A short history of guide RNAs

The intricate path that led to the discovery of a basic biological concept

André Schneider 1,
PMCID: PMC7726800  PMID: 33289251

Abstract

This year’s Nobel prize for the CRISPR/Cas system is an illustrative example of how scientific breakthroughs rests on preceding work: the discovery of guide RNAs in the 1990s.

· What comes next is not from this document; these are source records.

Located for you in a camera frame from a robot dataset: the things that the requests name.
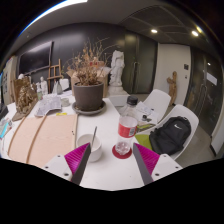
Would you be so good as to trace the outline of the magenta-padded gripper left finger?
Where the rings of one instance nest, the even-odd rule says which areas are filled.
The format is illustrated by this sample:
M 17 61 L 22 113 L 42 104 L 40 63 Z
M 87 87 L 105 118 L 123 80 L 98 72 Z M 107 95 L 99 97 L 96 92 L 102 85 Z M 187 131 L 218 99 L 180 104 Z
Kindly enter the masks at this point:
M 48 171 L 65 180 L 79 185 L 91 154 L 91 145 L 86 143 L 66 155 L 58 154 L 43 166 Z

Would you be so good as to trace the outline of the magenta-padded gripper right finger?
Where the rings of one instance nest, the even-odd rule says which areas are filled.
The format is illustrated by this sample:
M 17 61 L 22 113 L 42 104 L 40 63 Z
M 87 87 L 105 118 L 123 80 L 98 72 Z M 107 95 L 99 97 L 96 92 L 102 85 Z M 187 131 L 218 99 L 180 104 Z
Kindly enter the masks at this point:
M 133 144 L 133 154 L 145 185 L 182 169 L 169 155 L 159 155 L 137 143 Z

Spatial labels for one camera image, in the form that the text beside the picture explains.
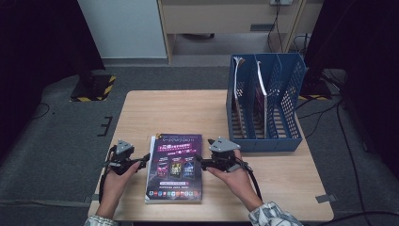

graphic file with name EMBR-21-e51918-g003.jpg

Subject Categories: S&S: History & Philosophy of Science, RNA Biology


No one studying molecular biology can escape the impact that the CRISPR/Cas9 system has had on the field. In its natural environment, it functions as an adaptive bacterial immune system that can remember past viral infections. However, it is mainly known and popular as a highly versatile and precise tool for gene editing, the development of which was awarded this year with the Nobel Price for chemistry for Emmanuelle Charpentier and Jennifer Doudna (Jinek, Chylinski et al, 2012). At the heart of the system is Cas9, a programmable and sequence‐specific endonuclease that introduces double‐strand breaks into DNA, which can be exploited to modify the DNA sequence in many different ways. The Cas9 cleavage site is determined by a small RNA molecule, termed guide RNA (gRNA), that base pairs with the target DNA and at the same time binds to Cas9 to initiate the site‐specific double‐strand break (Fig. 1). What is not generally known is that the discovery of the first gRNAs and the concept that a small RNA directs a protein activity to a defined nucleic acid sequence by base pairing predates the discovery of the CRISPR/Cas9 system by more than two decades.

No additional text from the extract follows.